It made him travel, negotiate, lead election observation teams and speak out, often to the discomfort or even resentment of the government he once led. Carter’s Nobel citation recognized “his tireless efforts over decades” to resolve conflicts, promote democracy, and promote economic development.
The man who admitted that some saw him as a “failed president” has made himself the most active and internationally active ex-president. “My role as a former president is probably superior to that of other presidents,” he said in a 2010 television interview.
When he ran for one term as Georgia’s former governor, Carter was such an unlikely candidate that he said his mother asked him, “President of what?”
To answer that and his almost invisible level of fame, he began campaigning early. Carter walked about 50,000 miles campaigning, his duffel bag over his shoulder.

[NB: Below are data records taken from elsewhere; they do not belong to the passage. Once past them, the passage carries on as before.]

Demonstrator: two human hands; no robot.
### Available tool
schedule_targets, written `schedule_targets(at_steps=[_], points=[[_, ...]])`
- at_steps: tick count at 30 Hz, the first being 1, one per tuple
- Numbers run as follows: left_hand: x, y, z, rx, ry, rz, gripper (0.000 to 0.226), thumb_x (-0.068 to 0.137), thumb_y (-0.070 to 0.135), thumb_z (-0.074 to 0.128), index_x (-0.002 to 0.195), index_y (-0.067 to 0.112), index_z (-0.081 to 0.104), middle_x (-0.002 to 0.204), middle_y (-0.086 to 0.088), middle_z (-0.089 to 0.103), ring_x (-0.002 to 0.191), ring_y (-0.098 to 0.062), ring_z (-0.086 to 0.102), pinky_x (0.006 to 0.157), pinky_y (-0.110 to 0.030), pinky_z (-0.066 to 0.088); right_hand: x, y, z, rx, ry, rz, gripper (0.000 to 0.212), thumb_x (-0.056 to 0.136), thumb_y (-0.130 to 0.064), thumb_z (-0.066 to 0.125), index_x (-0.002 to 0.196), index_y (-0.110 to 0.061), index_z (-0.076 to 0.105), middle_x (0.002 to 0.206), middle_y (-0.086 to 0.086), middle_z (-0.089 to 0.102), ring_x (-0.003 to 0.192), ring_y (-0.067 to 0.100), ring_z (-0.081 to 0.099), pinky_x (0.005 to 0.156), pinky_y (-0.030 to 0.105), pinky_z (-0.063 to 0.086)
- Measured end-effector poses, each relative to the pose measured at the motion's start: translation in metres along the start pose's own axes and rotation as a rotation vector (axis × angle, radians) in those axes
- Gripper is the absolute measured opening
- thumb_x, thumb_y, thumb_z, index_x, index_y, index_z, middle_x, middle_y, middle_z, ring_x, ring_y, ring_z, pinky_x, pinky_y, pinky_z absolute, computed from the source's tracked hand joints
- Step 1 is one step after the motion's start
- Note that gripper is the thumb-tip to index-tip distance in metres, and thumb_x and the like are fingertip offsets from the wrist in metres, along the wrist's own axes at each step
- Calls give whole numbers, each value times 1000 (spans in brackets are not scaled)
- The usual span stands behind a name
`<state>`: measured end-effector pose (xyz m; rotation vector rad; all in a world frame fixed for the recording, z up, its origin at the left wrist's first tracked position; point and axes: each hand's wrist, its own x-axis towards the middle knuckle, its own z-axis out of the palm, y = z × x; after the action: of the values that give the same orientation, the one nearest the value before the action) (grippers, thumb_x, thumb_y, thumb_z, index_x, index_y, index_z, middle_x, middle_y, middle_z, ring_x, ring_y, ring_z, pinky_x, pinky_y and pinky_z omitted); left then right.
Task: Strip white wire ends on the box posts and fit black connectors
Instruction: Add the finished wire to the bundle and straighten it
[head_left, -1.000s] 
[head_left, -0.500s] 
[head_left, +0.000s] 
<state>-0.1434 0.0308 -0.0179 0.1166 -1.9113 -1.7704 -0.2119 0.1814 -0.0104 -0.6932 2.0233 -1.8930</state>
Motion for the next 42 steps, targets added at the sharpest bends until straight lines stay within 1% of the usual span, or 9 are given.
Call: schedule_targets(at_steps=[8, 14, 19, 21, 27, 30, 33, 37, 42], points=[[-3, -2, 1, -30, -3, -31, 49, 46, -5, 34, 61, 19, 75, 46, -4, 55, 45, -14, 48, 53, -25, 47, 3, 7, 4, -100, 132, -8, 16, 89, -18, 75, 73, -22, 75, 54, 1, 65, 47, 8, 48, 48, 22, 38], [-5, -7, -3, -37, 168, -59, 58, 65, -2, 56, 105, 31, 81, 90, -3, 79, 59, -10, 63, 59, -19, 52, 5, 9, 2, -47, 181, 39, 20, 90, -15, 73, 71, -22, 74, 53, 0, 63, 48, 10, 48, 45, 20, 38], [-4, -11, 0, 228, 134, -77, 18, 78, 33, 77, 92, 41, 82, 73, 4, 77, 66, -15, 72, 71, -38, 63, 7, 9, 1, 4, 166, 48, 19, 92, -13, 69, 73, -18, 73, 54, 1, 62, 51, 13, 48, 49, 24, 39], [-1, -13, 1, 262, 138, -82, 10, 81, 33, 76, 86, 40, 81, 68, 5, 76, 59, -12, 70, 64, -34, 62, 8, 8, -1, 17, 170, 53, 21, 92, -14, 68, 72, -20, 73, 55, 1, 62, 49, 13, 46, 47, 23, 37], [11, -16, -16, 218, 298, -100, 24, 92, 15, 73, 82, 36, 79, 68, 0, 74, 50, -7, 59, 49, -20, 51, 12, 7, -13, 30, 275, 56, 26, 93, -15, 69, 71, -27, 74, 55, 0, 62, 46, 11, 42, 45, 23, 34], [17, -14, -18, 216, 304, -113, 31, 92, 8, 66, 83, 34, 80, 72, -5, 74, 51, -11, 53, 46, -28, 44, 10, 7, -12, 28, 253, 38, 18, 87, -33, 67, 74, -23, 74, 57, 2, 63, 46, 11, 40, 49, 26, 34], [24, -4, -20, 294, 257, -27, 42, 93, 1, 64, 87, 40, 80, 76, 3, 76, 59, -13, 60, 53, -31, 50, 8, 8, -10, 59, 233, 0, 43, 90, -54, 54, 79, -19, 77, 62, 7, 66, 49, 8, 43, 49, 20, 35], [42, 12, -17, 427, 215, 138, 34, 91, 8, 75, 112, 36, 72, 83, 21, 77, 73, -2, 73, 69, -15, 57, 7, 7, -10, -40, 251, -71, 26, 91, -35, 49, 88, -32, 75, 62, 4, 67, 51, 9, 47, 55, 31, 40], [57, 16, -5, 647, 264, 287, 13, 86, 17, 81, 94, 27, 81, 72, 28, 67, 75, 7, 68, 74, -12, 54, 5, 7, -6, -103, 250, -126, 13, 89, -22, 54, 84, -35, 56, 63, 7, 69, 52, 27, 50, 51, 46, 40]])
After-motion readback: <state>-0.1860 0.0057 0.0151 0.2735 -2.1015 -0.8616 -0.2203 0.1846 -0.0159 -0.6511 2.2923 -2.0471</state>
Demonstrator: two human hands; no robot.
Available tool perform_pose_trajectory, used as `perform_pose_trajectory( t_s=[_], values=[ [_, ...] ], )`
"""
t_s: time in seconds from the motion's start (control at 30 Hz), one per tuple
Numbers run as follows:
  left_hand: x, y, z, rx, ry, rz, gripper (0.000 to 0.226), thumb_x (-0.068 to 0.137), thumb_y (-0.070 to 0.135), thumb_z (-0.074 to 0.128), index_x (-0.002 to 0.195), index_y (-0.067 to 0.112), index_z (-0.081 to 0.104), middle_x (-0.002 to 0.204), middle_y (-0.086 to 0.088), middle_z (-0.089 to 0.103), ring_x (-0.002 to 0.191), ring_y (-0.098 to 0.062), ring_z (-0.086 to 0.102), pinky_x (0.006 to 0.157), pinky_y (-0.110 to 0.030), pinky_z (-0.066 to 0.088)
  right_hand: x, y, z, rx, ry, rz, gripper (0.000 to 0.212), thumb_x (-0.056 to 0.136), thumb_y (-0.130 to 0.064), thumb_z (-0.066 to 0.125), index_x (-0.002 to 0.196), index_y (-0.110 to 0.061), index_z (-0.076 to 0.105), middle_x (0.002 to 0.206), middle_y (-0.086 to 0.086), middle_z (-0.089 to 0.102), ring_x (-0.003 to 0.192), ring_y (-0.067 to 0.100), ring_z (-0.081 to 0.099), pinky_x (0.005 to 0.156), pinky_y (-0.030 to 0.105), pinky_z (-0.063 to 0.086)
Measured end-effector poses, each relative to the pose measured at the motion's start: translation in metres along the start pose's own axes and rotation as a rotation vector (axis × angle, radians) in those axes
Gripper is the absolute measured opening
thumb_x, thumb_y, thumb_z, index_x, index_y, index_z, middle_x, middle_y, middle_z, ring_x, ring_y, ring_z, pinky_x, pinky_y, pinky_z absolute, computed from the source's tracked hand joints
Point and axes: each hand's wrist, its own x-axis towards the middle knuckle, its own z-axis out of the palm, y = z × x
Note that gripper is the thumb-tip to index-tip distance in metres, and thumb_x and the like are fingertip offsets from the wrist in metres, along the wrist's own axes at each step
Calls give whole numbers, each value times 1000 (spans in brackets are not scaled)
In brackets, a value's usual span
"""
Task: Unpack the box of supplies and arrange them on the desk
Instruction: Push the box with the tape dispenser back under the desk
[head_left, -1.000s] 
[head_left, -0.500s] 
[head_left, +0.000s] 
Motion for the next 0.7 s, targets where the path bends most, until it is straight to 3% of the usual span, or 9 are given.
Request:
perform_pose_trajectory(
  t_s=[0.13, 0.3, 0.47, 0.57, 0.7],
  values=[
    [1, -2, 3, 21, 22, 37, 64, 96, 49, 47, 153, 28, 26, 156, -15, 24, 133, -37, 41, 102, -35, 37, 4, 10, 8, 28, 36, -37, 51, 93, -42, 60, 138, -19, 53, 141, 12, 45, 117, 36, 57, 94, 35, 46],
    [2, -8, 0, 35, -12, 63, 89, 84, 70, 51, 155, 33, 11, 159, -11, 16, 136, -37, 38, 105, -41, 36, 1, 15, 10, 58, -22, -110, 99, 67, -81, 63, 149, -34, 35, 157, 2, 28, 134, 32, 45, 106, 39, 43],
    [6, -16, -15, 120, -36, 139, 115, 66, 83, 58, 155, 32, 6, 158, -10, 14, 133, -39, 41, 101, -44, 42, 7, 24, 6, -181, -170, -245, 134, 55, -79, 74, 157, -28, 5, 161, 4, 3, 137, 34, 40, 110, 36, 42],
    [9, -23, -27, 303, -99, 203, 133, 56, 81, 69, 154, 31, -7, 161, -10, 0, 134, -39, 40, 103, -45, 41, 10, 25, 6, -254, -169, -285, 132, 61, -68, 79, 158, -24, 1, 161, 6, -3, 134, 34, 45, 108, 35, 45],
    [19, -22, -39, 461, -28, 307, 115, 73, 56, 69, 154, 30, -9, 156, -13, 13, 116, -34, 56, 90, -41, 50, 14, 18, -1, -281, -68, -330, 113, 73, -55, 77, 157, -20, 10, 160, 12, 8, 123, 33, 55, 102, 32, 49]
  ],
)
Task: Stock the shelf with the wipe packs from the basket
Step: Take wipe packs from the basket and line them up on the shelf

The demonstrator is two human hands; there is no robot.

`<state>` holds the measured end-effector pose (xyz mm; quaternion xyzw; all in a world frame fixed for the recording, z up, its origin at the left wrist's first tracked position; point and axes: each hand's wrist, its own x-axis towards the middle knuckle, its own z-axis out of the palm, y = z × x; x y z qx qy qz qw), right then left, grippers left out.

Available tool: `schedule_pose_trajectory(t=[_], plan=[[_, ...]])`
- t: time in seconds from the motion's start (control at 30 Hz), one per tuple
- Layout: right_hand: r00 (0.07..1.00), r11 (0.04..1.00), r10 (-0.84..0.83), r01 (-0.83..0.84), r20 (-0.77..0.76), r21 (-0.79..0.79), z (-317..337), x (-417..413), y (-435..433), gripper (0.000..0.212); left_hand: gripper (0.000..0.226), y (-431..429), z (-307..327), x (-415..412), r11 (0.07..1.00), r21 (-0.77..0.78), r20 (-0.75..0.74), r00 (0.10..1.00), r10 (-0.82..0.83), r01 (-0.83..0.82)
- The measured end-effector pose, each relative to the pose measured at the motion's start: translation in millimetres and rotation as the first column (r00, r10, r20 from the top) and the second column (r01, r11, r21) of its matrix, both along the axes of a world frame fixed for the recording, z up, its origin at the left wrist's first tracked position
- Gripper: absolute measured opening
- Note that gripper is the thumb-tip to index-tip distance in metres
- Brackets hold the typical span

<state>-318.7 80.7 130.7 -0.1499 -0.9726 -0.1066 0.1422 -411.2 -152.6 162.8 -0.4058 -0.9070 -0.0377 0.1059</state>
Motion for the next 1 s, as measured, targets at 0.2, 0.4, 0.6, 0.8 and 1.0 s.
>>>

He won the Democratic nomination and challenged President Gerald Ford, Nixon’s appointed vice president.
Ford had pardoned Nixon for all Watergate crimes. After Watergate, Carter was the anti-Richard Nixon figure. “I will never lie to you guys,” he told voters. But Carter was elected by just 2 percentage points.
The newly elected President and wife, Rosalynn, avoided the limousine and walked from the Capitol to the White House after his inauguration, trying to drop some of the pomp surrounding the presidency. But his solo style and unintentional snubs left him lacking political allies when he needed their help.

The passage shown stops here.